I happen to think that a lot of the time, the toughness of the coverage is tempered by starry-eyed fondness for the coolness of the technology, or even by an awareness that the newspaper/journalism group has interconnections with Facebook, Apple, Amazon, Google, Microsoft, Twitter, and relies on them for their bread and butter in the form of the underlying delivery platform for their content. It's hard to fight the powers when they're big, have their tentacles most everywhere, and everyone has been told that this is the new way to do *promotion* of anything. I presume if I went to the Speakers Bureau web pages for the organizations that represent Pariser or McKinnon or Doctorow, they'll all have the F and the T in their sidebar. There is nothing any of us can do about it in 2011. You still use Facebook in the short term because that is where loads of people will be to read what you say. But that sense of economic need, expressed as a massive vote of approval made of millions (?) of little one-off decisions that I need to be there because my people are there, tends to keep inertia inertia. And also provides fuel for the rebuttal that hey, we must be doing something right because we are massively *popular*. I would tend to want to be there too. I admit it. The fear of "missing out" stops me jumping ship. Also I think it's terrible that third-party services require you to throw in with one of a very small number of Big Tech entities. Khan Academy, the popular and hypergenerous open learning website and organization, as of right now, only supports accounts from Facebook or Google. So you have two choices: use Big Tech and in a tiny, incremental way, be complicit in all of their creepy initiatives, or be shut out from participating.

Thursday, July 7, 2011

Negative space and surveillance

This idea has been rattling around my head for a while. Let's say you have five people in a room. Four have either a favorable or shrugging approach to surveillance either in the form of cameras at intersections, GPS tracking in iPhones, or other manifestations. The fifth person is opposed to it. The way that surveillance works in this situation is that people volunteer to report the GPS coordinates of their silhouettes. Let's say this takes place in 2050. We have finer-grained GPS now, and if you favor radical "sharing", you can elect to broadcast a three-dimensional map of your silhouette 24 hours a day. A certain part of the population thinks this is cool. So the point of this picture is that the silhouette of the fifth person may be able to be derived from the silhouettes of the other four and the rectangular box they are sitting in. So we have this 5th person who is a privacy advocate, or worries about false positives, and so has taken advantage of government and/or corporate Opt Out mechanisms.

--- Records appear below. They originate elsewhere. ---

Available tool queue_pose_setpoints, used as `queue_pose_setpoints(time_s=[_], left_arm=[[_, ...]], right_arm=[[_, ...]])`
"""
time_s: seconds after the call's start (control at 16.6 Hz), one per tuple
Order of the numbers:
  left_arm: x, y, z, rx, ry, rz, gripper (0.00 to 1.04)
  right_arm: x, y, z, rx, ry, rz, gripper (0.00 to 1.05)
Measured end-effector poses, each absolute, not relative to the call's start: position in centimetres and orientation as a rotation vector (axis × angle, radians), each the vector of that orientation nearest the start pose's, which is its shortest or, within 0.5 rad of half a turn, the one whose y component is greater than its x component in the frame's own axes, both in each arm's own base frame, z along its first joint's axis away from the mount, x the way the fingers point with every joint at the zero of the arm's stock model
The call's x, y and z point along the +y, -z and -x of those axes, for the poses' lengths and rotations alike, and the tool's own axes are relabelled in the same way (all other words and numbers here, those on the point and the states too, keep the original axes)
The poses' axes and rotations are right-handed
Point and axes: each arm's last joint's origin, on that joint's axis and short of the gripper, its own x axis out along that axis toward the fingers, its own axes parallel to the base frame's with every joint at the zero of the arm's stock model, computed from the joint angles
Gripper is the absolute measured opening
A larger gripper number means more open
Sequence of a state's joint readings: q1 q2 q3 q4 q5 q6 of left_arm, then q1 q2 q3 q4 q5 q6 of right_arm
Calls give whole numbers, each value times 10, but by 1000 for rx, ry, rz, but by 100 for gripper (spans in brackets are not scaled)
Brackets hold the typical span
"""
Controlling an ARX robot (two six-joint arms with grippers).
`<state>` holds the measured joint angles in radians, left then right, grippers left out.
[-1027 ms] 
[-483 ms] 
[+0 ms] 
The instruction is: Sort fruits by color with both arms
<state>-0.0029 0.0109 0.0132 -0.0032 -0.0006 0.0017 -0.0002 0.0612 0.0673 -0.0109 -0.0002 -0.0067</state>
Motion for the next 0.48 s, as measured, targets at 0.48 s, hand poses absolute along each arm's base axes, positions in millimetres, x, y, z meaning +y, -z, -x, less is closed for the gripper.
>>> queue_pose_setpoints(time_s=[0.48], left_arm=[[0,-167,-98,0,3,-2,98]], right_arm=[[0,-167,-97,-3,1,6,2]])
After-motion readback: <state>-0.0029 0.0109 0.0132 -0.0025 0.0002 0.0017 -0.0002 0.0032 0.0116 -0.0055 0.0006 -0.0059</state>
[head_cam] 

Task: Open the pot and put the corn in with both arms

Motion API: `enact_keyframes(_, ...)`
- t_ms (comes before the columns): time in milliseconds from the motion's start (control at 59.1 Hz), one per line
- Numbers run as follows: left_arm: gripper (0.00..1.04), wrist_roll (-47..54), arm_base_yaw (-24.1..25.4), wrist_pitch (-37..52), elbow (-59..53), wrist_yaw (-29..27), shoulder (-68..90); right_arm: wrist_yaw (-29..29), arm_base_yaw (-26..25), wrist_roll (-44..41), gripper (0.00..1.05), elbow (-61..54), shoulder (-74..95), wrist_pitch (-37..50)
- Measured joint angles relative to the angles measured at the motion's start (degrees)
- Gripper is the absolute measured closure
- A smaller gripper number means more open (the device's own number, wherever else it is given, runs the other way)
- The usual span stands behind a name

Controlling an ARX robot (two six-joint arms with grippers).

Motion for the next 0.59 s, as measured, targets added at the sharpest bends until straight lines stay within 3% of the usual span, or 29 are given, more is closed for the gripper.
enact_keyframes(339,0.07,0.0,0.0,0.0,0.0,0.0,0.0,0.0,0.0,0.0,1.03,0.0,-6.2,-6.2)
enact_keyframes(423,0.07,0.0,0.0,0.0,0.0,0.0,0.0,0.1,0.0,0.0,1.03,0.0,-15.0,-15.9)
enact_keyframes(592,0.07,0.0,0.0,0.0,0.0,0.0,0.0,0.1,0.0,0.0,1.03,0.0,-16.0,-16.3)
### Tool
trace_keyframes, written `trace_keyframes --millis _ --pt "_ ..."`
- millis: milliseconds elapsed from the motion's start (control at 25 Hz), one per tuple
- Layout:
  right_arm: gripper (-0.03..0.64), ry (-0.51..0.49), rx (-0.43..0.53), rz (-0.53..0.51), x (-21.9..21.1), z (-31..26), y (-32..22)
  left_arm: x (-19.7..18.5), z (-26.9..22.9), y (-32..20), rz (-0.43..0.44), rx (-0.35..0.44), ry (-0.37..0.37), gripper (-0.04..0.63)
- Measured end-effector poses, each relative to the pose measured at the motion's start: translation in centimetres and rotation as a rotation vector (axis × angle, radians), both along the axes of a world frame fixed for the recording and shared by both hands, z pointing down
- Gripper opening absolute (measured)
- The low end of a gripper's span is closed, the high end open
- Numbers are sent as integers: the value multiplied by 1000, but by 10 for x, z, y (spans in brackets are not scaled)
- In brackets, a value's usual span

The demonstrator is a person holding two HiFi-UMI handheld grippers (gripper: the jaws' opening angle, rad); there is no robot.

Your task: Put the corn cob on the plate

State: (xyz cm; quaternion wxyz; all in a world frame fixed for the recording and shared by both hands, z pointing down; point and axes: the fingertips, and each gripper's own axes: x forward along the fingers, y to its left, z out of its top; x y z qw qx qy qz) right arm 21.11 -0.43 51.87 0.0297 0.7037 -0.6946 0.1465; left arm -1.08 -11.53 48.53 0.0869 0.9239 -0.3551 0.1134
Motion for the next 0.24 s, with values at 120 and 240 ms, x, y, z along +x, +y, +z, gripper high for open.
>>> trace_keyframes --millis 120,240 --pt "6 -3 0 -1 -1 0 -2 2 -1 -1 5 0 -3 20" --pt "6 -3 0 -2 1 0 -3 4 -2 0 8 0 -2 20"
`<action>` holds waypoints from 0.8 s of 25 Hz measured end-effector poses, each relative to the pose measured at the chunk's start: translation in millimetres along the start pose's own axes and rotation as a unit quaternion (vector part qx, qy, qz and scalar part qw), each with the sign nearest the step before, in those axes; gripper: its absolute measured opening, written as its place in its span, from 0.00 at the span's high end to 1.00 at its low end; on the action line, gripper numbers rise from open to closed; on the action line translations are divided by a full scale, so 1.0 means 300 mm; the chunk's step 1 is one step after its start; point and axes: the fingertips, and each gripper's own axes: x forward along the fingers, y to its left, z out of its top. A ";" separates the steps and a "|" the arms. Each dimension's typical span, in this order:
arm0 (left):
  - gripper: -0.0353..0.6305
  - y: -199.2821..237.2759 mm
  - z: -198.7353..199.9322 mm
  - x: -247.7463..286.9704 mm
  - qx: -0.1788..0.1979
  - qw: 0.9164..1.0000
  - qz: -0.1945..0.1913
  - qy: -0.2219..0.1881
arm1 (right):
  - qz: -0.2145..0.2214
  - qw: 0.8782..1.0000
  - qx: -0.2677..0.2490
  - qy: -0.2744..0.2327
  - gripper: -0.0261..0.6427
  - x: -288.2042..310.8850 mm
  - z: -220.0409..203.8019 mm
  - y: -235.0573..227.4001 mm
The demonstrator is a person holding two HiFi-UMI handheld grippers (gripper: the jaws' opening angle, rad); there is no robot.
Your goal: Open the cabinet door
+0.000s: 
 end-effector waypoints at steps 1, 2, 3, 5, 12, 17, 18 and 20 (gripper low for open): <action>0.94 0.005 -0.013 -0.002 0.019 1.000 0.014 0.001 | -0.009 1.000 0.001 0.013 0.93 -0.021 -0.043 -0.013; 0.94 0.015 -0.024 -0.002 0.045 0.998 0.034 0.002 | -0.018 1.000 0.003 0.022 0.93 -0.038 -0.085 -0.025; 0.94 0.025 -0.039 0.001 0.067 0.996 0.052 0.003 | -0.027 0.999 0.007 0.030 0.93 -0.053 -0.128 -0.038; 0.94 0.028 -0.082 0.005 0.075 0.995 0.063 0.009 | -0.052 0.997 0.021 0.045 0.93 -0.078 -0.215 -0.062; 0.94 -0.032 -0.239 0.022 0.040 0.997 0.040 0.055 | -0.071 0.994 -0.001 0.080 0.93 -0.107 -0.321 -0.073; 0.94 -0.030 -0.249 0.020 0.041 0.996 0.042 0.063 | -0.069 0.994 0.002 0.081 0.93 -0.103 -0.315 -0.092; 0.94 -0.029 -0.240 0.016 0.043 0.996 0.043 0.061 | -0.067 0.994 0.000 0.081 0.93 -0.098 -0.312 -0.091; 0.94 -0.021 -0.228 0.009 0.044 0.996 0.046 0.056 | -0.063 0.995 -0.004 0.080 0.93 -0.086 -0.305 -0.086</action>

I think this can be extrapolated to some other kinds of things. I don't have the data but intuitively I feel that process of elimination is something to bear in mind. Suppose that at some point in the near future, we have additional intrusive surveillance systems in U.S. society but our way of trying to be fair about it is to institute "Do-Not-Track" lists. Depending upon other factors, the person who has opted out may still be trackable by something like the "negative space" story.

Wednesday, July 6, 2011

More "Scunthorpe" syndrome, in China

More false positives come under the dragnet of internet censorship in China. This time, rather than "Scunthorpe," it's searches for Jiang, or River, according to this piece on TPM.

"If you want to discuss rivers of any kind online right now in China, you're going to be out of luck," writes Sarah Lai Stirland.

As often is the case, not only is something legitimate swept up in the dragnet, but the dragnet is also really arbitrary. "For example," Stirland writes, "Weibo has also blocked the phrase 'myocardial infarction,' but not the phrase 'heart attack.'"

Friday, July 1, 2011

Scunthorpe / Doctorow

This Cory Doctorow talk is interesting in a few ways. To start with one that is a a simple false-positive problem that I had never heard of before, you have something called "the Scunthorpe problem." He mentioned it in passing. It's hard to search for from within corporate firewalls that are crudely, dumbly censoring certain strings and substrings. One of the impacts of false positives is just extra nuisance. People were also remarking on this a year or so ago when Google started their "instant" search and for certain naughty words and subjects, they won't search instantly, and you have to do the awesome work of pressing return yourself. And there are also lots of false positives and weird inconsistencies in Google's inappropriateness dragnet. ("'Cocaine' is blocked, but 'marijuana' and 'heroin' are not," said Bianca Bosker in this Huffington Post story.)

I am thrilled that Doctorow gave this talk and I want to stick my middle finger in the air. When something is *diffuse*, the diffuseness can be used as a benefit by someone. If the action and the consequence are far apart, it's much harder to make a case that one is causing the other. Doctorow talks about eating junk and then gaining weight. The consequence comes on a whole other day and by that time, the fifteen different instances when you ate well or ate poorly are often far apart and hard to tie together in cause and effect. And Doctorow is suggesting, among other points, that Facebook takes advantage of a similarly diffuse timeline.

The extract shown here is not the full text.